▼

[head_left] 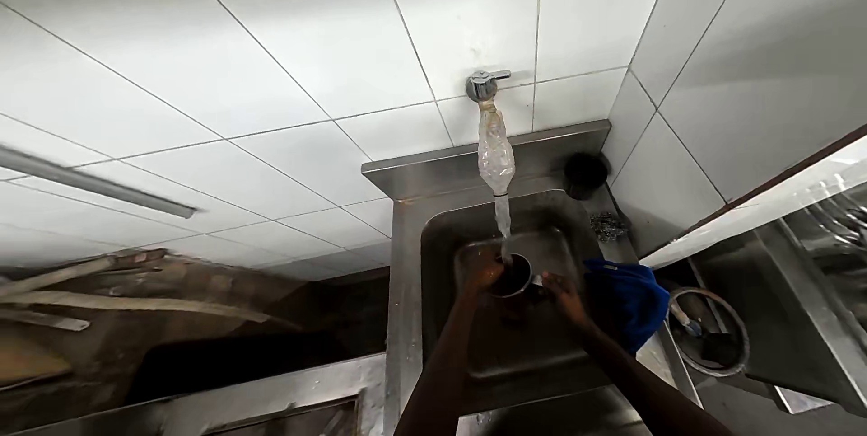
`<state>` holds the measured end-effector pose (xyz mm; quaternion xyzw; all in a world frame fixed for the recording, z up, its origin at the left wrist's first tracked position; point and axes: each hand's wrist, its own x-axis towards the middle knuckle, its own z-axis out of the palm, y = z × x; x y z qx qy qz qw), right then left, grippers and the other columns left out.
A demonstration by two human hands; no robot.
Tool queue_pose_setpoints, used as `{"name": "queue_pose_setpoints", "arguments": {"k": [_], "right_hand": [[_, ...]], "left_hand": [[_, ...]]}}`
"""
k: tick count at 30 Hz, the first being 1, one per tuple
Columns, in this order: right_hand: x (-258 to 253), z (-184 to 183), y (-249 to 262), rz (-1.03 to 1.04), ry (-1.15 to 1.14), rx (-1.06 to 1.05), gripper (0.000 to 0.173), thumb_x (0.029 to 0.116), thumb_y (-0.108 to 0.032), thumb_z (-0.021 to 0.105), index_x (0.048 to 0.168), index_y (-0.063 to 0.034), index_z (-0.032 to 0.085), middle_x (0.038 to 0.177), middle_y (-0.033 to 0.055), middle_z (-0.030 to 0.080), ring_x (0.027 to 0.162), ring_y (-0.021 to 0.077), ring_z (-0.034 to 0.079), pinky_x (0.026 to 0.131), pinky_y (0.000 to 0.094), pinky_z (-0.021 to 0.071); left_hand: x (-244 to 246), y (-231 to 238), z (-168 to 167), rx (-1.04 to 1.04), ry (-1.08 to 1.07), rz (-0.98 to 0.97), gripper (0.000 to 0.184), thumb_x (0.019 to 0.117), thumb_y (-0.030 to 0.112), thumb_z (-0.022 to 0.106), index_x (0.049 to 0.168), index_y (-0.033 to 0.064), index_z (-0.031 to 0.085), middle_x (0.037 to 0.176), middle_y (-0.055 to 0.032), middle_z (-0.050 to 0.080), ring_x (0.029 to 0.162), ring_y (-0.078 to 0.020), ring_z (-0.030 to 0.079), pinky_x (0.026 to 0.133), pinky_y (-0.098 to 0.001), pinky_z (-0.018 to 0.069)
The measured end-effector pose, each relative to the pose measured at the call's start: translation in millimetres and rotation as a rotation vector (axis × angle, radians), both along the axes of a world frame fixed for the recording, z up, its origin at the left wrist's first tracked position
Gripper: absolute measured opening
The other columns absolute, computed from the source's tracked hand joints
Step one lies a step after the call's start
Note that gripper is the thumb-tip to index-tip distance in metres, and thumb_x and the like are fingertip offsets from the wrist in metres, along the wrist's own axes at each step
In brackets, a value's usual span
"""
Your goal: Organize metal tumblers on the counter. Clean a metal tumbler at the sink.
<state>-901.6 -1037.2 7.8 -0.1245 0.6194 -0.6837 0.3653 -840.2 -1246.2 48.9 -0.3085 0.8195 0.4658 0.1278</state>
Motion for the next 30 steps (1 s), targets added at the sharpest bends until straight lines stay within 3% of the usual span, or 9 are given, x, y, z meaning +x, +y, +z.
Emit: {"name": "queue_pose_setpoints", "arguments": {"k": [4,7,11,14,17,20,23,26,30], "right_hand": [[-19,-16,16,-0.146,-0.026,-0.056,0.039,0.1046,-0.026,0.049,0.069,-0.0137,0.057,0.060,-0.0062,0.049,0.053,0.0043,0.045,0.053,0.0238,0.0423],[-31,-28,11,-0.112,-0.079,-0.045,0.042,0.1037,-0.035,0.055,0.066,-0.0168,0.056,0.059,-0.0061,0.050,0.051,0.0041,0.045,0.050,0.0233,0.0412],[-56,-18,-5,-0.102,0.088,0.031,0.039,0.1018,-0.032,0.058,0.066,-0.0157,0.056,0.064,-0.0048,0.052,0.057,0.0054,0.046,0.054,0.0250,0.0407],[-74,-26,-26,-0.126,0.316,0.199,0.032,0.1065,-0.030,0.054,0.120,-0.0025,0.065,0.114,0.0133,0.065,0.104,0.0204,0.062,0.092,0.0409,0.0526],[-65,-12,-16,-0.029,0.416,0.330,0.067,0.1039,-0.047,0.054,0.160,-0.0158,0.033,0.164,0.0144,0.034,0.147,0.0326,0.040,0.115,0.0570,0.0396],[-39,-12,-1,0.116,0.277,0.468,0.090,0.0943,-0.062,0.063,0.164,-0.0220,0.023,0.158,0.0157,0.043,0.135,0.0347,0.053,0.106,0.0596,0.0477],[-23,-38,-10,0.278,0.101,0.465,0.085,0.0995,-0.051,0.062,0.164,-0.0204,0.017,0.139,0.0203,0.059,0.113,0.0323,0.067,0.092,0.0520,0.0568],[-21,-54,-15,0.348,0.129,0.423,0.073,0.1021,-0.036,0.063,0.161,-0.0188,0.023,0.129,0.0172,0.064,0.102,0.0262,0.070,0.086,0.0465,0.0597],[-30,-54,-11,0.329,0.290,0.359,0.057,0.1044,-0.030,0.059,0.157,-0.0187,0.039,0.144,0.0128,0.058,0.123,0.0260,0.063,0.101,0.0506,0.0540]], "left_hand": [[-7,3,-16,-0.069,-0.036,-0.213,0.039,0.0902,0.009,0.072,0.128,0.0005,0.064,0.124,-0.0250,0.065,0.117,-0.0397,0.062,0.102,-0.0589,0.0480],[-32,3,-17,-0.297,-0.214,-0.312,0.046,0.0997,0.024,0.064,0.140,0.0035,0.057,0.141,-0.0256,0.056,0.132,-0.0422,0.053,0.110,-0.0582,0.0421],[-41,0,2,-0.421,-0.231,-0.233,0.046,0.1028,0.037,0.058,0.133,0.0023,0.062,0.135,-0.0237,0.062,0.126,-0.0412,0.058,0.107,-0.0587,0.0443],[-38,5,14,-0.366,-0.326,-0.237,0.051,0.1025,0.033,0.058,0.141,0.0002,0.055,0.142,-0.0251,0.056,0.133,-0.0419,0.052,0.110,-0.0597,0.0407],[-23,7,-24,-0.175,-0.293,-0.056,0.052,0.0994,0.030,0.064,0.138,-0.0030,0.056,0.135,-0.0268,0.059,0.126,-0.0410,0.057,0.107,-0.0589,0.0444],[-2,23,-86,0.203,-0.204,0.310,0.046,0.1019,0.033,0.060,0.129,-0.0039,0.058,0.104,-0.0224,0.066,0.086,-0.0306,0.066,0.076,-0.0470,0.0568],[8,53,-98,0.430,-0.137,0.465,0.045,0.1067,0.034,0.053,0.130,-0.0034,0.057,0.094,-0.0199,0.066,0.071,-0.0255,0.064,0.065,-0.0409,0.0563],[17,59,-93,0.435,-0.239,0.485,0.047,0.1073,0.037,0.049,0.132,-0.0020,0.056,0.097,-0.0202,0.068,0.076,-0.0266,0.067,0.069,-0.0431,0.0574],[21,43,-79,0.292,-0.236,0.419,0.052,0.1026,0.038,0.058,0.139,0.0007,0.053,0.108,-0.0223,0.067,0.088,-0.0307,0.067,0.077,-0.0485,0.0574]]}}
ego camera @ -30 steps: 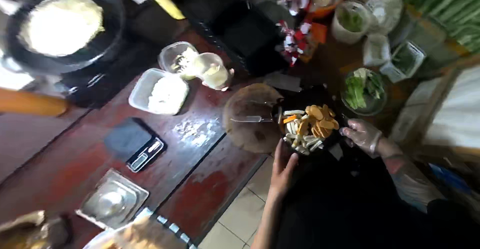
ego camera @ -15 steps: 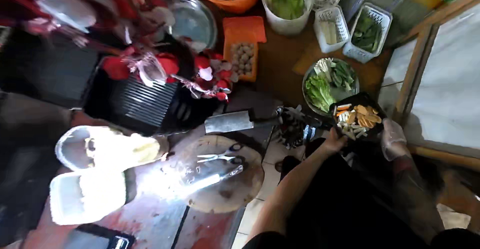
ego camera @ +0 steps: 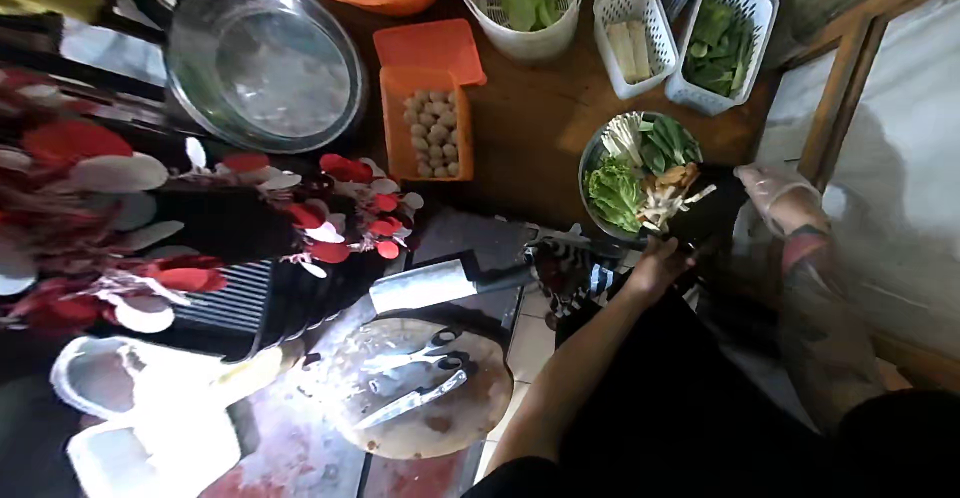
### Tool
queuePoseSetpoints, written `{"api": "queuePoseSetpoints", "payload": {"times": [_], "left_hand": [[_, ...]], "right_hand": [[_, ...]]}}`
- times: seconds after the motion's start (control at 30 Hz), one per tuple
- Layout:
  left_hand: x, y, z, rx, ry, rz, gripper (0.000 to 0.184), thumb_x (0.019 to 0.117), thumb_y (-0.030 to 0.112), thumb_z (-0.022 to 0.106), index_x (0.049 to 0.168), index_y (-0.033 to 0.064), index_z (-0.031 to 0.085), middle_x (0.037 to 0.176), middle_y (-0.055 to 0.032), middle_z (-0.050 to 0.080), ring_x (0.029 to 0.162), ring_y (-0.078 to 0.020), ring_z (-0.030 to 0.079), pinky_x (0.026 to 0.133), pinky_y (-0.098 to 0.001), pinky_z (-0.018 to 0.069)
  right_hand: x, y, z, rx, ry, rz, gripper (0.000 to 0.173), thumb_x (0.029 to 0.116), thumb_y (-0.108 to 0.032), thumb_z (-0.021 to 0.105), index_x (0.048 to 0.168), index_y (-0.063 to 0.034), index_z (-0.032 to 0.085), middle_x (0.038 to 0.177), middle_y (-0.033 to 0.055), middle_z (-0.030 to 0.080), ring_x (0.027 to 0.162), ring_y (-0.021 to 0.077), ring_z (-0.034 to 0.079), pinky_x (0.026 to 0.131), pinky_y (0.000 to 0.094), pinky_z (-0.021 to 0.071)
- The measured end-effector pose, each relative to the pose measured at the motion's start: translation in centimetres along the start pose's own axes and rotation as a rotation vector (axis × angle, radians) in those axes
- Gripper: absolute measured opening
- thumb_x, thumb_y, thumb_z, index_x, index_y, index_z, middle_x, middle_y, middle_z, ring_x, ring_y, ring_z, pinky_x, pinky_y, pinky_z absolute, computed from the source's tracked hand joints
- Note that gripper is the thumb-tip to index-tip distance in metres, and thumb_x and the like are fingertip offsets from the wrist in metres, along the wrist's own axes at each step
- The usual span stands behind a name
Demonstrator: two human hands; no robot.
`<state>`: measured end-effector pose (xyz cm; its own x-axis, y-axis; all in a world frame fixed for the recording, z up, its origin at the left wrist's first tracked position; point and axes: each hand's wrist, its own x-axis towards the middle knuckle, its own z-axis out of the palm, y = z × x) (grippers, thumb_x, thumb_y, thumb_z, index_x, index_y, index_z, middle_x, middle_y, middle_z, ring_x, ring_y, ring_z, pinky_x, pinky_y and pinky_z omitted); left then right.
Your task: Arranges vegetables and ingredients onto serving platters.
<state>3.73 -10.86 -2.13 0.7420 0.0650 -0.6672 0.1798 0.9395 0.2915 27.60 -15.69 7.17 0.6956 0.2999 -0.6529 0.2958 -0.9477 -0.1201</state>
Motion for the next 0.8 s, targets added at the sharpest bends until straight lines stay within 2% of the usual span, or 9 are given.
{"api": "queuePoseSetpoints", "payload": {"times": [0.13,0.27,0.33,0.37,0.4,0.43,0.47,0.6,0.8], "left_hand": [[-1.3,1.4,0.7,-0.089,-0.041,0.001,0.039,0.1103,0.033,0.039,0.142,0.011,0.043,0.104,-0.0109,0.067,0.088,-0.0192,0.067,0.083,-0.0351,0.0567],[-2.4,1.4,1.2,-0.147,-0.075,-0.022,0.037,0.111,0.035,0.036,0.136,0.0094,0.046,0.101,-0.0112,0.067,0.083,-0.017,0.066,0.079,-0.0314,0.0566],[-2.5,1.4,1.3,-0.163,-0.116,-0.006,0.039,0.1111,0.034,0.035,0.134,0.0063,0.05,0.103,-0.0124,0.068,0.084,-0.0172,0.067,0.079,-0.0314,0.0568],[-2.5,1.3,1.3,-0.16,-0.131,-0.003,0.038,0.1112,0.034,0.035,0.132,0.0065,0.05,0.102,-0.0116,0.068,0.084,-0.0169,0.067,0.08,-0.0314,0.0571],[-2.4,1.0,1.1,-0.157,-0.135,-0.003,0.037,0.1111,0.034,0.035,0.131,0.0071,0.051,0.101,-0.0107,0.068,0.083,-0.0165,0.067,0.08,-0.0314,0.0569],[-2.5,0.7,1.1,-0.154,-0.137,0.002,0.038,0.1107,0.036,0.035,0.13,0.0078,0.052,0.1,-0.0101,0.067,0.082,-0.0158,0.066,0.079,-0.031,0.0565],[-2.6,0.7,1.0,-0.153,-0.145,0.012,0.039,0.1104,0.037,0.036,0.13,0.0077,0.053,0.101,-0.0108,0.067,0.082,-0.0159,0.066,0.079,-0.0308,0.0563],[-2.6,0.9,0.7,-0.123,-0.151,0.024,0.038,0.1101,0.036,0.037,0.135,0.0102,0.047,0.103,-0.0109,0.067,0.084,-0.017,0.067,0.081,-0.0333,0.0569],[-3.3,-0.4,1.0,-0.13,-0.065,-0.028,0.04,0.1109,0.034,0.032,0.123,0.0045,0.056,0.097,-0.0107,0.068,0.082,-0.0171,0.067,0.079,-0.0322,0.0567]], "right_hand": [[0.0,-2.5,-2.0,-0.082,0.013,0.02,0.062,0.1046,-0.055,0.037,0.107,-0.0052,0.074,0.113,0.0264,0.07,0.112,0.0474,0.064,0.089,0.0747,0.0446],[-1.0,-3.1,-2.3,-0.1,0.069,0.006,0.062,0.1042,-0.053,0.039,0.104,-0.0008,0.072,0.109,0.0287,0.069,0.108,0.0482,0.064,0.086,0.0731,0.0458],[-3.3,-5.1,-4.0,-0.099,0.002,0.078,0.057,0.1075,-0.048,0.039,0.12,-0.0012,0.069,0.127,0.0275,0.065,0.123,0.0461,0.059,0.097,0.07,0.0436],[-4.1,-6.5,-5.9,-0.091,-0.205,0.168,0.055,0.1108,-0.045,0.034,0.138,-0.0033,0.058,0.145,0.025,0.053,0.139,0.0429,0.047,0.109,0.0665,0.0366],[-3.5,-5.0,-3.8,-0.075,0.019,0.094,0.056,0.1063,-0.049,0.041,0.116,-0.0013,0.07,0.123,0.0279,0.066,0.12,0.0463,0.061,0.094,0.0707,0.044],[-2.5,-3.5,-2.4,-0.062,0.124,0.054,0.059,0.1027,-0.054,0.044,0.101,-0.0012,0.071,0.107,0.0285,0.069,0.106,0.0477,0.065,0.084,0.0731,0.0453],[-1.9,-2.6,-2.1,-0.064,0.14,0.04,0.063,0.1012,-0.058,0.043,0.097,-0.0031,0.072,0.101,0.0272,0.069,0.102,0.0473,0.066,0.081,0.0736,0.046],[-4.0,-2.9,-2.9,-0.046,0.136,0.032,0.06,0.1044,-0.054,0.04,0.103,-0.0028,0.072,0.105,0.0276,0.069,0.104,0.0483,0.065,0.084,0.0734,0.0462],[-5.5,-1.7,-1.7,0.001,0.137,-0.026,0.062,0.1059,-0.054,0.039,0.1,-0.0006,0.07,0.099,0.0298,0.067,0.097,0.0504,0.065,0.077,0.0736,0.0465]]}}
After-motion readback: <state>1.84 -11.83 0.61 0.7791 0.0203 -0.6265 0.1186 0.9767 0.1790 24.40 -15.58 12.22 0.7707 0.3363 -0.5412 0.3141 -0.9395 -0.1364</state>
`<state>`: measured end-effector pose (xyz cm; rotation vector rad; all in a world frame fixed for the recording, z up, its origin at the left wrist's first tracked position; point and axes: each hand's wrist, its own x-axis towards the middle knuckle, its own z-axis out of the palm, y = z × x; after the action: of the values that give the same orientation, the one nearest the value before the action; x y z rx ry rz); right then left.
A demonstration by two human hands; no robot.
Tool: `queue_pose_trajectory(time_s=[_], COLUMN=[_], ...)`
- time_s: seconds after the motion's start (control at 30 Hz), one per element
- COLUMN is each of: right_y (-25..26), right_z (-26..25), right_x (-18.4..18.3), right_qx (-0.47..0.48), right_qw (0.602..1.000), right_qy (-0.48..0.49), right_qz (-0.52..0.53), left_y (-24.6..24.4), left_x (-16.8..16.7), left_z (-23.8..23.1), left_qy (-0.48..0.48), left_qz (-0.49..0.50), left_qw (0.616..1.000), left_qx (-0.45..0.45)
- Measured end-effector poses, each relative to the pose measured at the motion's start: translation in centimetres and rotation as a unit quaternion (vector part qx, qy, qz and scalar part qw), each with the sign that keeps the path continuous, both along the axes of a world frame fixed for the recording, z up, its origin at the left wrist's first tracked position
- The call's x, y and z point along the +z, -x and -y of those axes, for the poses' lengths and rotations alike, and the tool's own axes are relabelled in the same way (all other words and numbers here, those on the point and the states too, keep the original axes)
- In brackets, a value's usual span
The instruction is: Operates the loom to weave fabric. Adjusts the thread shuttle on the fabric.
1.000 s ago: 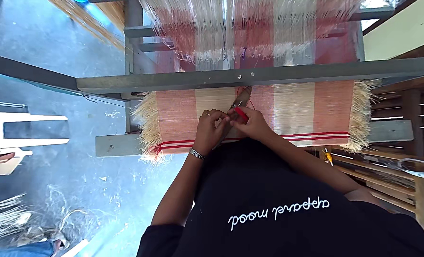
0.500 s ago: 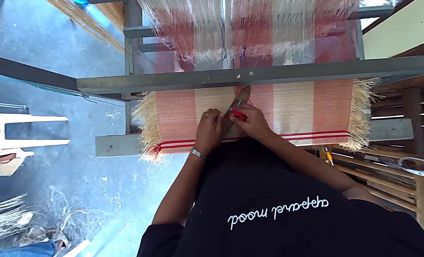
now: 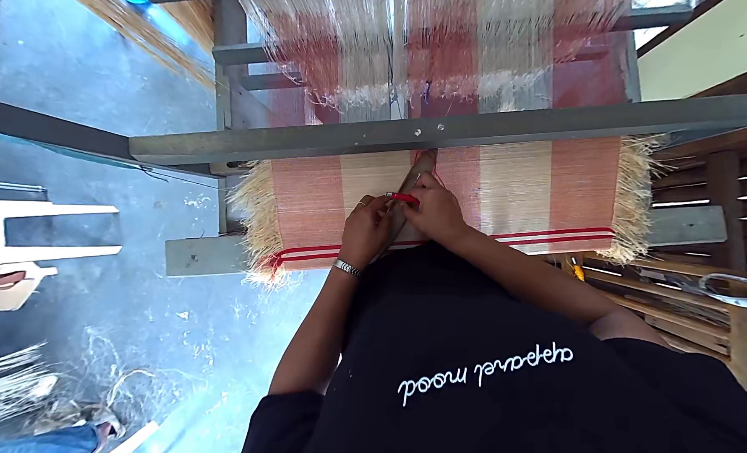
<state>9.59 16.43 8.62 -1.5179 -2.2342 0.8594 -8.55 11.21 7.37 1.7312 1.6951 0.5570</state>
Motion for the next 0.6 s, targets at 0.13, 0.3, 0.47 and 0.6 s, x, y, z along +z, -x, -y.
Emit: queue_pose_trajectory(time_s=[0.13,0.3,0.47,0.6], right_y=[0.17,0.10,0.09,0.21], right_z=[0.00,0.06,0.09,0.17], right_x=[0.07,-0.10,-0.17,-0.18], right_qx=[-0.001,-0.005,-0.009,-0.009], right_qw=[1.000,1.000,1.000,1.000], right_qy=[0.008,0.007,0.001,-0.003], right_qz=[0.004,-0.007,-0.013,-0.014], left_y=[0.03,0.02,0.02,0.06], left_x=[-0.18,-0.15,-0.24,-0.34], left_z=[0.02,0.06,0.00,0.06], left_qy=[-0.005,-0.002,-0.005,-0.009], left_qz=[-0.002,0.005,0.008,0.005], left_qw=[1.000,1.000,1.000,1.000], left_qx=[-0.002,0.002,0.000,0.000])
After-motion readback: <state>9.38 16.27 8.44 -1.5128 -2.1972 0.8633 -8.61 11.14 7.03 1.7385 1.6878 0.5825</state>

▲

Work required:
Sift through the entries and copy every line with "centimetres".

Answer section:
- The measured end-effector pose, each relative to the pose measured at the motion's start: translation in centimetres along the start pose's own axes and rotation as a rotation vector (axis × angle, radians) in those axes
- Measured end-effector poses, each relative to the pose measured at the motion's start: translation in centimetres and rotation as a unit quaternion (vector part qx, qy, qz and scalar part qw), each with the sign that keeps the path continuous, both along the axes of a world frame fixed for the recording, z up, its origin at the left wrist's first tracked position

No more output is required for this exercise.